REPUBLIKA.CO.ID, ABUJA — Kelompok militan Boko Haram diyakini akan mengambil keuntungan di tengah situasi pandemi virus corona jenis baru (Covid-19) saat ini.
Menurut laporan dari organisasi bantuan Open Doors, dalam kondisi di mana Pemerintah Nigeria dan negara-negara lain di Afrika fokus untuk menangani krisis akibat penyakit, semua pihak harus waspada dan berhati-hati.
"Boko Haram dan kelompok-kelompok terkait secara oportunistik memperluas ke dalam kekosongan pemerintahan yang tersisa ketika semua perhatian dan sumber daya difokuskan pada penanggulangan Covid-19. Kami melihat penyebaran geografis serangan kekerasan yang didorong oleh agama, dari Nigeria ke Burkina Faso dan,yang terbaru di Chad,” ujar CEO Open Doors, David Curry, dalam sebuah pernyataan, dikutip Breitbart News pada Jumat (24/4).
Karena itu, Curry mengatakan ada kemungkinan akan lebih banyak kekerasan terjadi kepada umat beragama dalam waktu-waktu seperti ini di Nigeria.
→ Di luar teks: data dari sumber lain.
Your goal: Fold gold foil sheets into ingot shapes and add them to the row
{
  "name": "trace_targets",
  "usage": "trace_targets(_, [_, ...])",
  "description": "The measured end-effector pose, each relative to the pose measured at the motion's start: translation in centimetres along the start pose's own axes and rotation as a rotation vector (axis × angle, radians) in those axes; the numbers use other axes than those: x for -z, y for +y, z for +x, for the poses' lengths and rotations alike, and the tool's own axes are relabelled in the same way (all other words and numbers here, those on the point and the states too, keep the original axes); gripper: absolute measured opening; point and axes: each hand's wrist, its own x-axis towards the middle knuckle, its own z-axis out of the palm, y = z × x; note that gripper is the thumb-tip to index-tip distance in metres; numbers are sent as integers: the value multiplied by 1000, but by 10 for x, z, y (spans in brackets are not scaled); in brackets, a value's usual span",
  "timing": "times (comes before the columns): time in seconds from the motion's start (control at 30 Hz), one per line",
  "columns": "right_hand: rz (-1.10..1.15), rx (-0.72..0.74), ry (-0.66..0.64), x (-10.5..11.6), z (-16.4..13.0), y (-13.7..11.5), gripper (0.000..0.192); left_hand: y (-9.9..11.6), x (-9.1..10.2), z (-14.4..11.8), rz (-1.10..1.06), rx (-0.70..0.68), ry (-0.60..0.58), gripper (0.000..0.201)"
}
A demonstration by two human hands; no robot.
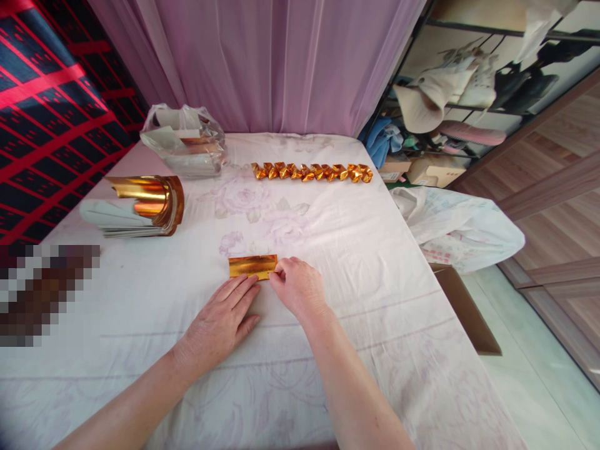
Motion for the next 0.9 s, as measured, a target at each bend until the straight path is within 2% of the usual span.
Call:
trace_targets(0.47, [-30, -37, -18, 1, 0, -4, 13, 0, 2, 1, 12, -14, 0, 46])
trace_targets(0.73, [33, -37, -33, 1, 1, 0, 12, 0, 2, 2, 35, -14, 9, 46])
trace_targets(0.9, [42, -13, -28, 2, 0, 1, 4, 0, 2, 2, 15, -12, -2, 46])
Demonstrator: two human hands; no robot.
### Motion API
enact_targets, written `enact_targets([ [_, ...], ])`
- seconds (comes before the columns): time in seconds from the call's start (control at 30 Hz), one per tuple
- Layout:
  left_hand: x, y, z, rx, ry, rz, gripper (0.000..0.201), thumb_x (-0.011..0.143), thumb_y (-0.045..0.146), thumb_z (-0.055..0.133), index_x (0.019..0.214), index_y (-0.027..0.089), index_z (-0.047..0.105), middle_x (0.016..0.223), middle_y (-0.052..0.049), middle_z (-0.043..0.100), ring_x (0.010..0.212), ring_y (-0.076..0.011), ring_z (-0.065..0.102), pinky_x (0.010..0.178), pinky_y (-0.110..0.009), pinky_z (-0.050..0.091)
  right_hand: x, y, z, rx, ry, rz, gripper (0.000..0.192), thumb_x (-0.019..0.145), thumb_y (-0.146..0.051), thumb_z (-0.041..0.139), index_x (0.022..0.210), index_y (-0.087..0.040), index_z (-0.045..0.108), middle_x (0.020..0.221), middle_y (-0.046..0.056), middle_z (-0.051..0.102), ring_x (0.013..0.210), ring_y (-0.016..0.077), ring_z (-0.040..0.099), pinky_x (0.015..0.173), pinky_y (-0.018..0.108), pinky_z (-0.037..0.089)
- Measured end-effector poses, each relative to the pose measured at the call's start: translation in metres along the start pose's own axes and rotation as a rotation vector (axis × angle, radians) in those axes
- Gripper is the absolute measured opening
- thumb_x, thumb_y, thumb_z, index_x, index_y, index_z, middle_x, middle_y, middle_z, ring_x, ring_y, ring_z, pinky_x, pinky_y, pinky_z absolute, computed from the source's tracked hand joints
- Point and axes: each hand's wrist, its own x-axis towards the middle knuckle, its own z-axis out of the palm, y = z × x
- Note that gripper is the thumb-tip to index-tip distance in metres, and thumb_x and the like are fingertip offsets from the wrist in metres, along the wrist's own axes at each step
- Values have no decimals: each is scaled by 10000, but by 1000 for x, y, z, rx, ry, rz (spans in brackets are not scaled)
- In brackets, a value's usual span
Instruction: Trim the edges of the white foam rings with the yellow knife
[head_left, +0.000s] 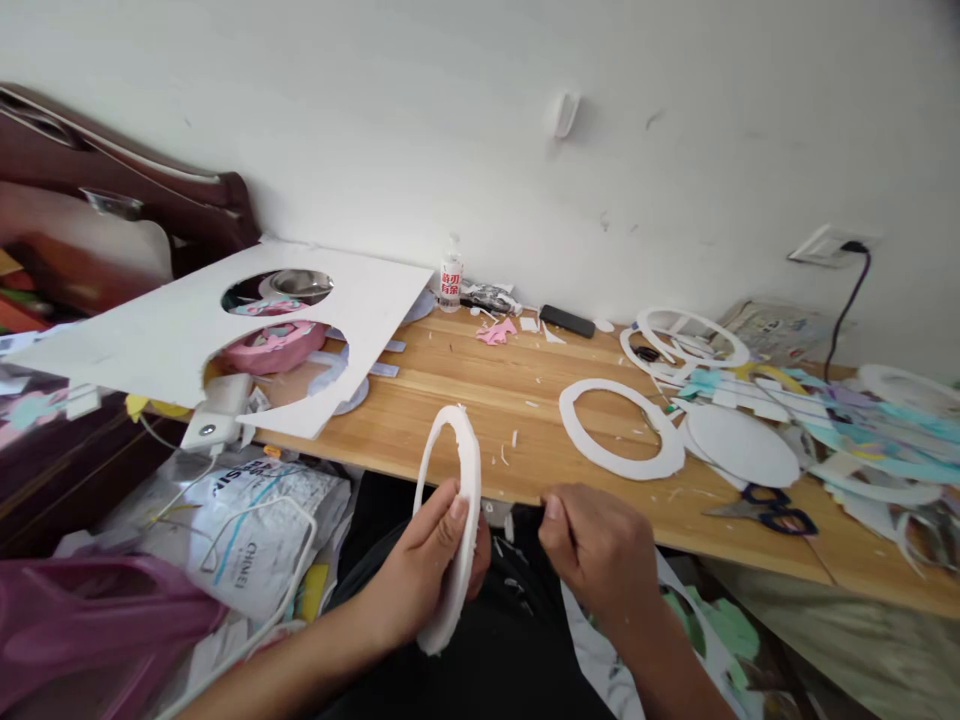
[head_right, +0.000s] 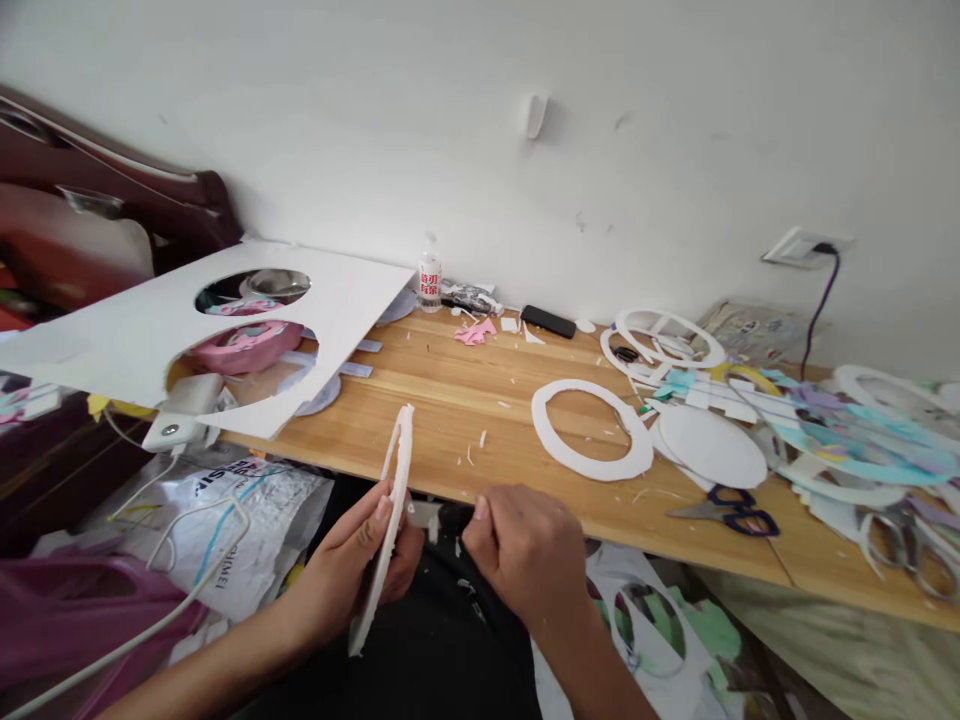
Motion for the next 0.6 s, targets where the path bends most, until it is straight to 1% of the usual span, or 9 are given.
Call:
enact_targets([
  [0.07,-1,0,-3,49,-23,36,390,953,539,486,770,195,462,533,61,441,445,-73,345,431,-213,261,-1,5,-2,-21,36,17,275,951,-170,423,709,-196,550,566,-7,516,533,139,467,563,307,280],
  [0.13,-2,0,-4,77,-6,29,395,949,549,487,778,194,466,546,58,450,456,-74,354,442,-215,263,-1,3,-5,18,48,-2,252,946,-156,428,732,-193,556,577,-5,526,541,138,475,567,304,290],
  [0.27,-5,-2,-4,99,94,-98,434,872,621,566,858,195,487,600,56,481,499,-80,399,474,-215,290,5,-18,-7,134,-31,-70,260,939,-157,407,723,-197,545,591,-1,532,553,139,477,572,309,297],
  [0.33,-6,-1,-4,118,115,-127,451,863,636,567,883,191,497,610,55,484,512,-81,406,485,-215,297,9,-25,-7,146,-53,-84,280,940,-168,390,707,-199,543,585,0,528,548,142,467,566,316,287],
  [0.43,-7,0,-6,157,64,-124,431,896,620,528,870,192,487,610,51,492,511,-78,393,487,-215,290,12,-25,-6,123,-49,-94,288,941,-174,389,701,-197,547,579,0,523,544,143,458,567,319,282],
  [0.53,-9,3,-7,175,-32,-86,392,939,580,482,858,196,472,597,52,480,493,-77,370,471,-219,269,9,-14,-5,112,-40,-84,286,943,-168,397,704,-193,552,579,-3,525,540,134,466,568,308,292],
  [0.6,-11,4,-7,192,-91,-44,371,972,545,435,852,195,470,585,55,460,482,-76,350,459,-220,253,6,-4,-4,93,-27,-51,288,949,-166,399,712,-190,560,581,-3,537,547,130,491,569,298,302],
])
Ia secara khusus menyoroti umat Nasrani yang menjadi target dari aksi serangan Boko Haram.
"Berdasarkan gelombang serangan baru-baru ini di Nigeria dan negara-negara tetangga, kami percaya bahwa para ekstremis mengambil keuntungan dari peluang untuk melakukan serangan sementara pemerintah terganggu oleh upaya untuk mengendalikan Covid-19,” jelas Curry.
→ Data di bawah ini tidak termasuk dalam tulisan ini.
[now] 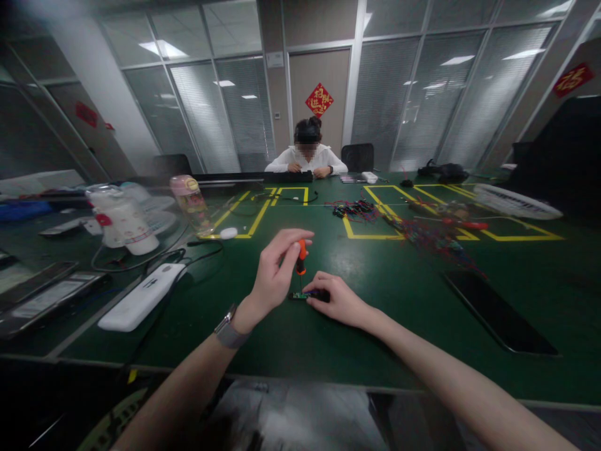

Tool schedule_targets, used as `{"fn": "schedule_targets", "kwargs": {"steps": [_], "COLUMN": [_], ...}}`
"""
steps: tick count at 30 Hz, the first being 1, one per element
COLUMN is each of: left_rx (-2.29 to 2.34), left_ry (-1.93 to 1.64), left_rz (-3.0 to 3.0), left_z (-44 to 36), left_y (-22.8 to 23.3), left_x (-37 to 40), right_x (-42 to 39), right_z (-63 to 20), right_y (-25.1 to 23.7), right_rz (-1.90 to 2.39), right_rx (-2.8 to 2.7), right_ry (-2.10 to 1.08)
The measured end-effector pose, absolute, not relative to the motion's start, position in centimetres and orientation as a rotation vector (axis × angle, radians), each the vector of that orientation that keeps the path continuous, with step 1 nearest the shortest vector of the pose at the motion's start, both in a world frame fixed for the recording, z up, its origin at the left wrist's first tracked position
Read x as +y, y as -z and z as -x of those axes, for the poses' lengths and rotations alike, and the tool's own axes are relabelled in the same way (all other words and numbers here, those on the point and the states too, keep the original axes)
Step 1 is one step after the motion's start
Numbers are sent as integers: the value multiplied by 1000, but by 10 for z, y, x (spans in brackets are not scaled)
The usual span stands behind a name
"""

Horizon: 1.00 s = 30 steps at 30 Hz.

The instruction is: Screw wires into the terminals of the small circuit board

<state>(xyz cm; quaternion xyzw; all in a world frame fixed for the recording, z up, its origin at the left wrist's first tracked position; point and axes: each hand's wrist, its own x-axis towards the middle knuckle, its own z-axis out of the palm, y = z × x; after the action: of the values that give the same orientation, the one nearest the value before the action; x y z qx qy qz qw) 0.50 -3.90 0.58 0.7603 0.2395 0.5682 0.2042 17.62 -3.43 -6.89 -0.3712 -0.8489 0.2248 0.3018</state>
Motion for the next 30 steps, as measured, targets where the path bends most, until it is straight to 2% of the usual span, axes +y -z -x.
{"fn": "schedule_targets", "kwargs": {"steps": [4, 12, 21, 30], "left_rx": [636, 839, 748, 768], "left_ry": [-1586, -1850, -1686, -1792], "left_rz": [-2066, -2099, -1991, -2058], "left_z": [-5, -7, -9, -9], "left_y": [-5, -6, 1, 3], "left_x": [-40, -36, -40, -36], "right_x": [-34, -35, -37, -32], "right_z": [-176, -175, -171, -166], "right_y": [69, 67, 65, 53], "right_rz": [996, 1035, 1098, 1298], "right_rx": [-2249, -2216, -2155, -2246], "right_ry": [-597, -628, -677, -776]}}
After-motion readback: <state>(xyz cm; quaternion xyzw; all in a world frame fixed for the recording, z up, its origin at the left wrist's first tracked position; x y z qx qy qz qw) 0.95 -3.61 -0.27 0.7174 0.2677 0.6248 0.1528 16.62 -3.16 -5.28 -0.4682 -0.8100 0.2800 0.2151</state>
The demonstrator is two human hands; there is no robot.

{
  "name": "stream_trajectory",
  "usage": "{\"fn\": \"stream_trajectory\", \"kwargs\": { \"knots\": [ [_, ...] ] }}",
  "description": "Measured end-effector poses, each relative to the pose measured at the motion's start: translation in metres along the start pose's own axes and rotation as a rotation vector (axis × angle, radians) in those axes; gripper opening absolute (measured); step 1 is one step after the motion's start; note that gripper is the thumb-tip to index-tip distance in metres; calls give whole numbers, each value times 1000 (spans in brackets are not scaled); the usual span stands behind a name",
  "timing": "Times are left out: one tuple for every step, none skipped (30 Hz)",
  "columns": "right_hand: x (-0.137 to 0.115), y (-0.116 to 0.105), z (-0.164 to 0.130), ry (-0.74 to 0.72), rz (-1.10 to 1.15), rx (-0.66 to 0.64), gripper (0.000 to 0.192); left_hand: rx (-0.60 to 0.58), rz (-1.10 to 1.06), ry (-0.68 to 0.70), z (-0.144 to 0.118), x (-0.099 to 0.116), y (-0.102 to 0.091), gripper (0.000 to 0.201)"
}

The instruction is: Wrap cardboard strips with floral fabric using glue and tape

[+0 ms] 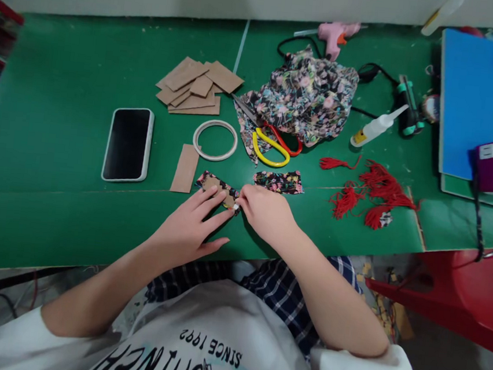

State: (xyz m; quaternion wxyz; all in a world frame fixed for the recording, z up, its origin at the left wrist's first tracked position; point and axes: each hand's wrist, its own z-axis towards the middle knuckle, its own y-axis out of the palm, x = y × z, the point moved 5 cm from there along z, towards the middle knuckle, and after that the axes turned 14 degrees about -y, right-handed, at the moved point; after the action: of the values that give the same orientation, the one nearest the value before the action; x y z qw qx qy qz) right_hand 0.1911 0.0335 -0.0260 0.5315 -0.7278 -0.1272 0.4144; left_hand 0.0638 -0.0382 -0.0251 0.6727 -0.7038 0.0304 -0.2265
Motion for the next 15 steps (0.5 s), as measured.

Lebih lanjut, Curry mengatakan ada kemungkinan situasi ketegangan di Nigeria dan negara-negara sekitarnya meningkat dalam beberapa bulan mendatang.
Hingga akhir Maret, tercatat peningkatan intensitas serangan yang dilakukan Boko Haram, di antaranya adalah pada 22 Maret yang mengakibat 92 tentara Chad tewas dan pada 23 Maret, hanya satu hari setelahnya serangan kembali terjadi, menewaskan 50 tentara Nigeria.
Nigeria sejauh ini mengkonfirmasi 873 kasus Covid-19 di negara itu dan terdapat 28 kematian. Karena menawarkan sumber daya minimal untuk menguji individu, khususnya di daerah terpencil, jumlah sebenarnya diperkirakan bisa jauh lebih banyak. Di Kano,wilayah barat laut Nigeria, penduduk setempat telah melaporkan sebanyak 150 kematian yang tidak diketahui penyebabnya, tetapi tidak ada akses ke tes untuk mengkonfirmasi apakah mereka terinfeksi virus corona jenis baru.